This is my completely upgradeable and customizable Framework Powered Handheld i’ve been working on for a bit. I call it, the FrameDeck.
It has hotswappable mechanical switches for face buttons, 1200p touch screen and is powered by the framework 13 mainboard. It has two external tb3 ports and the stock battery. The photo above is the first prototype, but I plan on having a transparent 3d printed resin chassis made for the final revision for that sweet sweet transparent tech look. The goal is for people to use their old mainboards&battery and make a handheld from parts they can easily order online (PCBs and 3D printed pieces included) and assemble with basic tools.
Link for the progress Video and the Github if you guys are interested in following along
The only thing I see in the article is that they’re moving to an immutable distro. Nothing to indicate it will be better-maintained in the future. This project has gone 6+ months without updates in the past.
If you have any issues with it at all, join the Universal Blue discord and we’ll be happy to work with you, we want this to be a great experience for anyone who goes through with a mod this cool.
cool work. how do you manage heat dissipation to prevent thermal runaway on the battery?
this is my biggest fear with sandwiching the battery like and leading me to use a GPD Pocket mainboard + battery (which go side-by-side within a 7" chassis) for a custom mini-laptop/deck project design.
i guess the battery goes between the backlit display and the motherboard so that the fan can pull air from the back? neither of your videos show the motherboard and battery going in
I plan on making a step by step guide for assembly once I iron out a few kinks- but in short, the piece that the mainboard screws into separates the mainboard from the battery. It’s about 1.5mm thick. The mainboard gets sufficiently cooled, as long as you don’t block the air flow intake/vent . I’ve never had the mainboard on its own become hot though, even while running games the board is just well cooled and the battery is sufficiently isolated from the mainboard that heat doesn’t transfer through.

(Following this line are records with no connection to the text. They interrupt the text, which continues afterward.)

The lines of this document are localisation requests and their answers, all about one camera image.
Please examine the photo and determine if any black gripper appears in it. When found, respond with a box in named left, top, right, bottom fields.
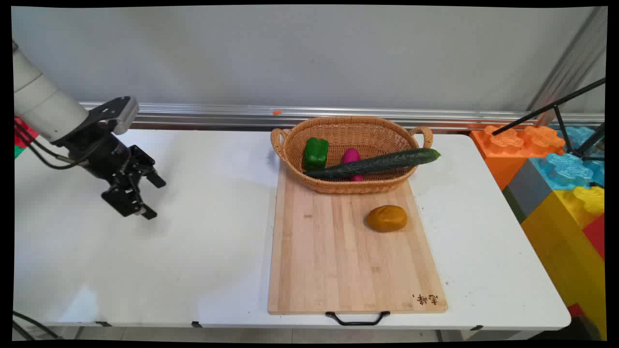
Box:
left=52, top=124, right=167, bottom=221

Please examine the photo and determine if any dark green cucumber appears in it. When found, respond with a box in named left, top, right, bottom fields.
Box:
left=303, top=148, right=442, bottom=180

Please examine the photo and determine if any red toy block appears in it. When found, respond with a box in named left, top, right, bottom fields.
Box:
left=14, top=116, right=39, bottom=149

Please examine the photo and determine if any green bell pepper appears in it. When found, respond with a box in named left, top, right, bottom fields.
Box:
left=303, top=137, right=330, bottom=171

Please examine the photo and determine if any wooden cutting board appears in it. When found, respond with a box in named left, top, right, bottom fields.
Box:
left=267, top=164, right=448, bottom=327

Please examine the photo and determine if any magenta sweet potato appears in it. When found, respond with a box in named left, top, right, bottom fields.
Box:
left=342, top=147, right=364, bottom=182

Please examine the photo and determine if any woven wicker basket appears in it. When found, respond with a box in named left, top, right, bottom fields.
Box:
left=270, top=116, right=434, bottom=195

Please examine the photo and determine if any brown potato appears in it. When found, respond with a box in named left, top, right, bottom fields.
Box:
left=366, top=205, right=408, bottom=233

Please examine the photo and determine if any orange giant building block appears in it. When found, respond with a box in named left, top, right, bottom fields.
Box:
left=470, top=125, right=566, bottom=190

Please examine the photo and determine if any gray giant building block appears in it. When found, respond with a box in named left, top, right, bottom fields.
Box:
left=502, top=159, right=553, bottom=223

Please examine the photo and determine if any blue giant building block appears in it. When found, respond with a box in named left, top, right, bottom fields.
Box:
left=530, top=126, right=605, bottom=190

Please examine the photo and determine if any black tripod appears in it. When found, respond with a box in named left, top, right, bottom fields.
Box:
left=492, top=77, right=606, bottom=161

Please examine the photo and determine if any yellow giant building block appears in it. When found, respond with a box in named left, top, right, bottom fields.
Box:
left=521, top=186, right=606, bottom=340

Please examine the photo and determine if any red giant building block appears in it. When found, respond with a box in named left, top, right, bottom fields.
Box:
left=582, top=215, right=605, bottom=260

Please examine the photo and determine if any gray wrist camera with bracket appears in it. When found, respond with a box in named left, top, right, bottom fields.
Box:
left=85, top=96, right=140, bottom=136

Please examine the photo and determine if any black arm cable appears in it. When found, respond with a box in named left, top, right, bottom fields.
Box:
left=14, top=120, right=93, bottom=171

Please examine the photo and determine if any black cable with metal connector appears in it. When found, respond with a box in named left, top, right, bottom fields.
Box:
left=13, top=311, right=60, bottom=339

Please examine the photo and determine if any plain black cable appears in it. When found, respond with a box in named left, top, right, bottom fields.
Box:
left=13, top=320, right=35, bottom=340

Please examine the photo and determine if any aluminium rail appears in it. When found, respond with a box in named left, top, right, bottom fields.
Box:
left=79, top=101, right=605, bottom=132

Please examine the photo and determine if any diagonal aluminium post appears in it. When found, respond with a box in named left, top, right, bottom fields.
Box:
left=527, top=7, right=608, bottom=127

The only heat “problem” is the screens controller board I’m using atm. It gets far warmer than the framework mainboard. It uses the screen as a heat sink but it’s not ideal
Here’s a screenshot from my video where you can find the piece that separates the mainboard from the battery (it’s on the top half of the screen)

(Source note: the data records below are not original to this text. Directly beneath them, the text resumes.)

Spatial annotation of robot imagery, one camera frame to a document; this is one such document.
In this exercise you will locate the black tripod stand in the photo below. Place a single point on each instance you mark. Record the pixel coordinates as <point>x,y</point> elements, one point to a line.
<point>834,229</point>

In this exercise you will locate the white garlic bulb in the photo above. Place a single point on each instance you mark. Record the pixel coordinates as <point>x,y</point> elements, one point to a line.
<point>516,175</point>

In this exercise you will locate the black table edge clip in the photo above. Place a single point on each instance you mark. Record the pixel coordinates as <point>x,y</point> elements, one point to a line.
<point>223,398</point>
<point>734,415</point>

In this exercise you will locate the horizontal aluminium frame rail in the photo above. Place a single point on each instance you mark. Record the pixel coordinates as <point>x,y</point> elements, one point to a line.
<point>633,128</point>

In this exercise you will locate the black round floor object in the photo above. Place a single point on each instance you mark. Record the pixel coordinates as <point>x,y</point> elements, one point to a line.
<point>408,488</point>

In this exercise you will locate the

Hi! This is very cool. You say it is open source, but I don’t see any open source licenses in your repository. Making this open source would be amazing, but without a compatible license, copyright is still “all rights reserved,” even if the source files are available for people to see.
Please either add a compatible license (CC-BY-SA is a good option, but licenses that restrict commercial use such as CC-BY-SA-NC are not open source) or remove references to “open source” if you can. Labeling projects as “open source” that are not licensed with an OSI open source definition compatible license muddy the waters.
Hi, how well does the wisecoco display hold up, is the touch layer laminated or is it air gapped from the display? I’ve been considering one of their bigger displays for my tablet project.